INSTRUCTIONS TO FOLLOW: From the first line to the last, print the records exactly, leaving out the pictures.

*** Begin section ***

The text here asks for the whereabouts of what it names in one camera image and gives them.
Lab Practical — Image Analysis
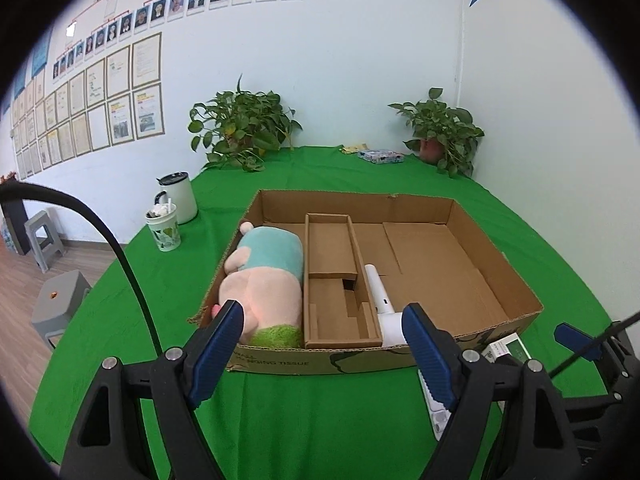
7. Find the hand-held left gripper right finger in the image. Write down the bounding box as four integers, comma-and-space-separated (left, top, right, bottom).
401, 302, 583, 480

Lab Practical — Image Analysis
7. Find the white handheld appliance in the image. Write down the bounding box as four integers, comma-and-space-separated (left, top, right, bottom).
363, 263, 412, 347

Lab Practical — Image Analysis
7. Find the row of blue wall posters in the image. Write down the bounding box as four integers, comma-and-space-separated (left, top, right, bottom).
2, 25, 53, 116

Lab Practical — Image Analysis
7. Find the patterned tissue pack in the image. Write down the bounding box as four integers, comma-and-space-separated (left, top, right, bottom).
357, 149, 404, 165

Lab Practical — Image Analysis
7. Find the black cabinet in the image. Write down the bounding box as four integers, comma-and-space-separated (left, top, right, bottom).
4, 201, 30, 256

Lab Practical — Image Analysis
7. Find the large bushy potted plant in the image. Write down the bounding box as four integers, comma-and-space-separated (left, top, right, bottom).
188, 74, 303, 173

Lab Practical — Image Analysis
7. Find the large cardboard box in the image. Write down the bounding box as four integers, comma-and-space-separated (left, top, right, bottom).
187, 189, 545, 376

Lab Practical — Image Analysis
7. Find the wall of framed certificates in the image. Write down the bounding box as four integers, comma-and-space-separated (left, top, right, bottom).
10, 31, 166, 181

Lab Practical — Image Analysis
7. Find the long cardboard insert tray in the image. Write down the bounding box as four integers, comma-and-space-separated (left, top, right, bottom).
303, 213, 385, 350

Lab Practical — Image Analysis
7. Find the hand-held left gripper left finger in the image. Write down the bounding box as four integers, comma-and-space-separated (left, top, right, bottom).
60, 299, 246, 480

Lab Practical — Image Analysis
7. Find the white mug with black lid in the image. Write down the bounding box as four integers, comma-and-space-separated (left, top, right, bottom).
156, 171, 198, 225

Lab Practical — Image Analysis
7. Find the grey plastic step stool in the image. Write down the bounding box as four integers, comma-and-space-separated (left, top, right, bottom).
24, 209, 66, 273

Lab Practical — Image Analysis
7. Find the pink pig plush toy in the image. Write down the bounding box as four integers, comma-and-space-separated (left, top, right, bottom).
212, 221, 306, 348

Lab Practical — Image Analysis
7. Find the black cable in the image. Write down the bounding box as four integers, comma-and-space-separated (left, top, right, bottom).
0, 182, 166, 358

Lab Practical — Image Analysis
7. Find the white controller with green screen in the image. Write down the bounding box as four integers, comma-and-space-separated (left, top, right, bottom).
417, 338, 532, 442

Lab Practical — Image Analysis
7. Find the green leaf patterned cup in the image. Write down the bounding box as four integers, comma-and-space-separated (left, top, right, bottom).
145, 200, 182, 252

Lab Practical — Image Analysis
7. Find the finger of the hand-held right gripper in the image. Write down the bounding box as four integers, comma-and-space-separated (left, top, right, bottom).
554, 323, 601, 361

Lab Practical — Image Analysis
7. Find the green tablecloth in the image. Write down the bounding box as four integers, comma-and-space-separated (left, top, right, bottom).
27, 145, 626, 480

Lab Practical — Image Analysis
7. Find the potted plant in terracotta pot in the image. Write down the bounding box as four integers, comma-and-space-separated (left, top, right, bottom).
388, 87, 485, 179

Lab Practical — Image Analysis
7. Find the grey low plastic stool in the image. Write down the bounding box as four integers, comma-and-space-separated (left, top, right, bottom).
31, 270, 93, 351

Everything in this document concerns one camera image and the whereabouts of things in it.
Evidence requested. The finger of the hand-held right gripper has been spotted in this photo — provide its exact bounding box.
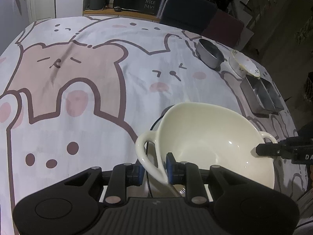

*** End section ***

RESULT FOR THIS TASK:
The text here asks for the whereabouts of what it names in one camera image and gives them.
Lab Practical — Image Analysis
7. Find the hand-held left gripper right finger in the image. Write down the bounding box as four integers, comma-and-space-separated (left, top, right, bottom).
401, 302, 583, 480

Lab Practical — Image Analysis
7. Find the white handheld appliance in the image. Write down the bounding box as four integers, comma-and-space-separated (left, top, right, bottom).
363, 263, 412, 347

Lab Practical — Image Analysis
7. Find the row of blue wall posters in the image. Write down the bounding box as four integers, comma-and-space-separated (left, top, right, bottom).
2, 25, 53, 116

Lab Practical — Image Analysis
7. Find the patterned tissue pack in the image. Write down the bounding box as four integers, comma-and-space-separated (left, top, right, bottom).
357, 149, 404, 165

Lab Practical — Image Analysis
7. Find the black cabinet in the image. Write down the bounding box as four integers, comma-and-space-separated (left, top, right, bottom).
4, 201, 30, 256

Lab Practical — Image Analysis
7. Find the large bushy potted plant in the image. Write down the bounding box as four integers, comma-and-space-separated (left, top, right, bottom).
188, 74, 303, 173

Lab Practical — Image Analysis
7. Find the large cardboard box in the image. Write down the bounding box as four integers, comma-and-space-separated (left, top, right, bottom).
187, 189, 545, 376

Lab Practical — Image Analysis
7. Find the wall of framed certificates in the image. Write down the bounding box as four integers, comma-and-space-separated (left, top, right, bottom).
10, 31, 166, 181

Lab Practical — Image Analysis
7. Find the long cardboard insert tray in the image. Write down the bounding box as four integers, comma-and-space-separated (left, top, right, bottom).
303, 213, 385, 350

Lab Practical — Image Analysis
7. Find the hand-held left gripper left finger in the image. Write down the bounding box as four integers, comma-and-space-separated (left, top, right, bottom).
60, 299, 246, 480

Lab Practical — Image Analysis
7. Find the white mug with black lid in the image. Write down the bounding box as four integers, comma-and-space-separated (left, top, right, bottom).
156, 171, 198, 225

Lab Practical — Image Analysis
7. Find the grey plastic step stool in the image. Write down the bounding box as four integers, comma-and-space-separated (left, top, right, bottom).
24, 209, 66, 273

Lab Practical — Image Analysis
7. Find the pink pig plush toy in the image. Write down the bounding box as four integers, comma-and-space-separated (left, top, right, bottom).
212, 221, 306, 348

Lab Practical — Image Analysis
7. Find the black cable in the image. Write down the bounding box as four integers, comma-and-space-separated (left, top, right, bottom).
0, 182, 166, 358

Lab Practical — Image Analysis
7. Find the white controller with green screen in the image. Write down the bounding box as four integers, comma-and-space-separated (left, top, right, bottom).
417, 338, 532, 442

Lab Practical — Image Analysis
7. Find the green leaf patterned cup in the image. Write down the bounding box as four integers, comma-and-space-separated (left, top, right, bottom).
145, 200, 182, 252

Lab Practical — Image Analysis
7. Find the finger of the hand-held right gripper in the image. Write down the bounding box as four integers, comma-and-space-separated (left, top, right, bottom).
554, 323, 601, 361

Lab Practical — Image Analysis
7. Find the green tablecloth in the image. Write down the bounding box as four integers, comma-and-space-separated (left, top, right, bottom).
27, 145, 626, 480

Lab Practical — Image Analysis
7. Find the potted plant in terracotta pot in the image. Write down the bounding box as four integers, comma-and-space-separated (left, top, right, bottom).
388, 87, 485, 179

Lab Practical — Image Analysis
7. Find the grey low plastic stool in the image. Write down the bounding box as four integers, comma-and-space-separated (left, top, right, bottom).
31, 270, 93, 351

Everything in this document concerns one camera image and the whereabouts of things in it.
Evidence requested. The finger of the hand-held right gripper has been spotted in this photo — provide its exact bounding box.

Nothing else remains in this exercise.